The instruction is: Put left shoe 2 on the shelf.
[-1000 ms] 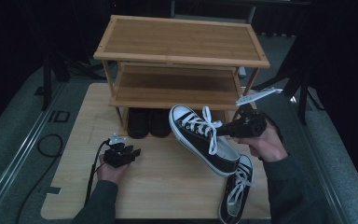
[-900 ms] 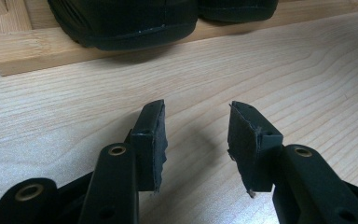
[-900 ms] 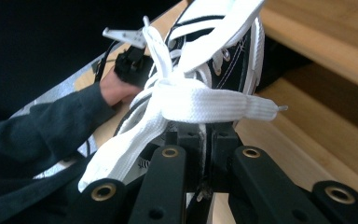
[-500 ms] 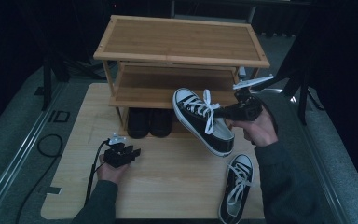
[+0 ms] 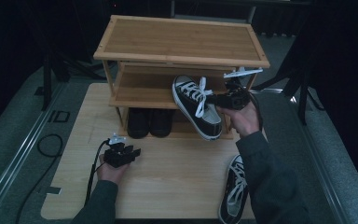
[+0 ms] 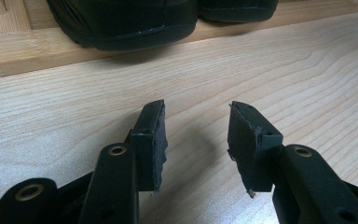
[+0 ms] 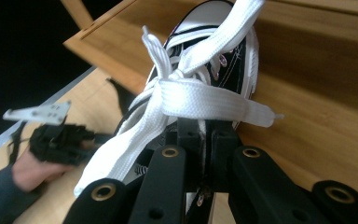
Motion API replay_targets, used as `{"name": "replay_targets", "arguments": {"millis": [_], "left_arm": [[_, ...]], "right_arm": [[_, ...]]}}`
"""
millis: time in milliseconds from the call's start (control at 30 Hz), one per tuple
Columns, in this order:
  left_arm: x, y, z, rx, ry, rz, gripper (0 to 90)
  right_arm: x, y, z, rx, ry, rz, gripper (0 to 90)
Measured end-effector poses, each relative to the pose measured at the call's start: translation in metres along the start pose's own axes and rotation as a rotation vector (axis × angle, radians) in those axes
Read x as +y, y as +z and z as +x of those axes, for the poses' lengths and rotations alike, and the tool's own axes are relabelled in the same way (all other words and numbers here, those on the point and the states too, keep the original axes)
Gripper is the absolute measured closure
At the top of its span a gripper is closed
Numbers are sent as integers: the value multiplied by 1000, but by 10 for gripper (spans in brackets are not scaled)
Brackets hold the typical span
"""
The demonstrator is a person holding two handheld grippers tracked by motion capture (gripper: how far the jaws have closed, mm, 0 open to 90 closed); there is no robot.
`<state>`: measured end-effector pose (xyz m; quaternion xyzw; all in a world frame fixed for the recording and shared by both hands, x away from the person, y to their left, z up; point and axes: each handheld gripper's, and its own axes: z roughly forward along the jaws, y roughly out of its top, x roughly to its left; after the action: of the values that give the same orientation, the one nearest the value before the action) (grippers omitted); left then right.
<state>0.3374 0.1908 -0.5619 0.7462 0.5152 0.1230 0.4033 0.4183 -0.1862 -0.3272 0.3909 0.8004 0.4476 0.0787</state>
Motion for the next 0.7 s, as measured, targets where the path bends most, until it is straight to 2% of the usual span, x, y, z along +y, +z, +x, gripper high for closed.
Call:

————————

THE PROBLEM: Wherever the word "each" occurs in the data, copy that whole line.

THE COMPLETED TASK:
Measured end-effector poses, each relative to the pose measured at the call's start: translation in metres along the start pose's own axes and rotation as a rotation vector (axis × angle, radians) in those axes
`<state>`: measured end-effector pose (xyz m; quaternion xyzw; all in a world frame fixed for the recording and shared by both hands, x away from the person, y to their left, z up; point and axes: each handheld gripper's, and its own axes: z roughly forward along the jaws, y roughly out of its top, x roughly to its left; after the action: of the values that give the same orientation, the one nearest the value before the action) (grippers omitted); left then right.

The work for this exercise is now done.